L’histoire de Rocky (arrivé en refuge en Août 2016)
Mon humain se sert de moi pour travailler. J’’ai 11 ans, de l’arthrose, et un bon caractère mais ca lui importe peu. Quand il me met ma muselière, je fais peur et c’est juste ça qui compte. Quand il ne m’utilise pas, il me range dans la voiture au pied de la cité. C’est la que je passe le plus clair de mon temps. Ca ne le gêne pas, lui il trouve ça normal. Et moi je l’aime alors je fais ce qu’il me dit et je reste bien sage jusqu’à ce qu’il revienne.
Sauf que en été, le soleil tape fort et dans la voiture parfois je ne me sens vraiment pas bien. Surtout qu’il ne me laisse même pas de quoi boire.
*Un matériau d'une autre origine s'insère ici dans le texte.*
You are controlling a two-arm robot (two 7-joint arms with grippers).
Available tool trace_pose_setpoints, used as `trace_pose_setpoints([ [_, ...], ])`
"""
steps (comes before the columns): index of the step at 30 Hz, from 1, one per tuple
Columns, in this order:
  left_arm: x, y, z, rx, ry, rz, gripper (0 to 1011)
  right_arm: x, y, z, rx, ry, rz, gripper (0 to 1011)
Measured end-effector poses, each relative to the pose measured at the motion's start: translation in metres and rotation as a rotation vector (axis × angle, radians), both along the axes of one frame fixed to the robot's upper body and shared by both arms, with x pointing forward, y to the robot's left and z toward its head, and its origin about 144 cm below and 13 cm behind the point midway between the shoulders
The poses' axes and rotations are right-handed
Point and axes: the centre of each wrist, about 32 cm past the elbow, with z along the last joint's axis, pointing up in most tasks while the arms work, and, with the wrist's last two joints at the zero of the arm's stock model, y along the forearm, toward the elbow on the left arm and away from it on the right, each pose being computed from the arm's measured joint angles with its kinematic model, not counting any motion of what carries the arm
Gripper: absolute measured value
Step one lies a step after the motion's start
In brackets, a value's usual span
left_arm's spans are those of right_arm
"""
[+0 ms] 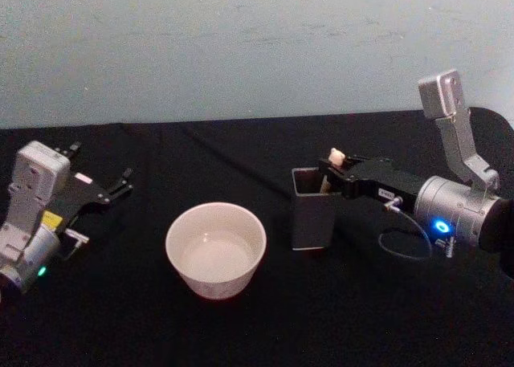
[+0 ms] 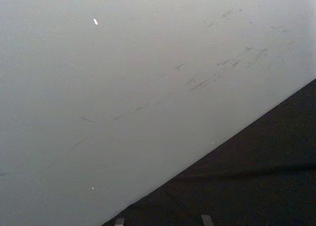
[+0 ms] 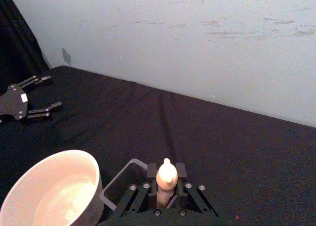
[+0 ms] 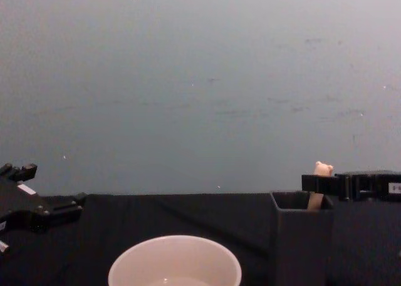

Ce matin là, j’étais dans la voiture. Un jeune est passé, je m’en rappelle car il a planté ses yeux dans les miens et il m’a dit quelque chose qui m’a fait remuer la queue. Puis il est parti. Il faisait déjà chaud dans l’habitacle mais l’air était encore un peu frais de la nuit alors ça allait. Quelques heures plus tard, le jeune homme est revenu. Il avait l’air surpris de me voir à nouveau. Il a tapé à la vitre. Il devait être 11h, il commençait vraiment à faire chaud. Je l’ai regardé, la langue pendante, puis il s’est éloigné avec son téléphone.
Puis plus rien. La température a continué de monter. J’ai commencé à ne vraiment pas me sentir bien. Des hommes en uniformes sont passés, m’ont regardé, puis ils sont partis. Le jeune est à nouveau revenu. Il a tapé à la fenêtre, mais j’avais trop chaud alors je n’ai pas réagit. Je l’ai entendu parler au téléphone. « un chien dans une voiture depuis ce matin … il n’a pas l’air bien… il faut faire vite… »
Quelques minutes plus tard j’ai vu un homme avec un tee-shirt noir. J’ai entendu que ça s’affairait. Des gens en uniformes. Le gars qui insiste. Un bruit bizarre, une portière qui s’ouvre puis une main qui m’attrape. Un bol d’eau, des caresses. J’avais tellement soif. Puis je ne sais plus.
Je crois qu’on me met dans une autre voiture. Mais celle ci, elle roule et il n’y fait pas chaud. On roule un peu puis la portière s’ouvre. On me passe une laisse. Tiens, pas de muselière aujourd’hui ? Je n’ai pas l’habitude mais je ne dis rien. On me conduit dans un endroit avec d’autres chiens. Pleins. Ils aboient, ils remuent la queue. Ils appellent le monsieur qui est au bout de la laisse, mais lui a l’air inquiet, il me regarde avec un drôle d’air. Il me fait entrer dans une pièce carrelée, avec un dodo propre et frais. Il y fait bon et je n’ai pas peur. Il me donne encore de l’eau. J’ai tellement soif !
Après quelques jours, je me sens mieux. Je les aime bien ces gens qui s’occupent de moi. Ils me donnent plein de truc à manger, ils me font plein de caresses. Ils me parlent doucement, je sens qu’avec eux je suis en sécurité. Ils m’ont dit qu’à mon âge, je ne devrais pas travailler. Ils m’ont dit que beaucoup de chien comme moi meurent chaque été dans des voitures surchauffées. Ils m’ont dit qu’ils étaient contents que je sois là et que j’aille mieux. Et surtout, ils m’ont dit que je pourrais rester avec eux autant qu’il le faudrait.
Je les aime bien ces gens au tee-shirt noir. Vraiment bien. Alors pour eux, je serais le plus sage des chiens. Ils m’ont dit que peut être un jour, j’aurais une « famille ». Je ne sais pas bien ce que c’est, mais ça avait l’air de les rendre content. Alors j’attends avec eux que ce moment arrive.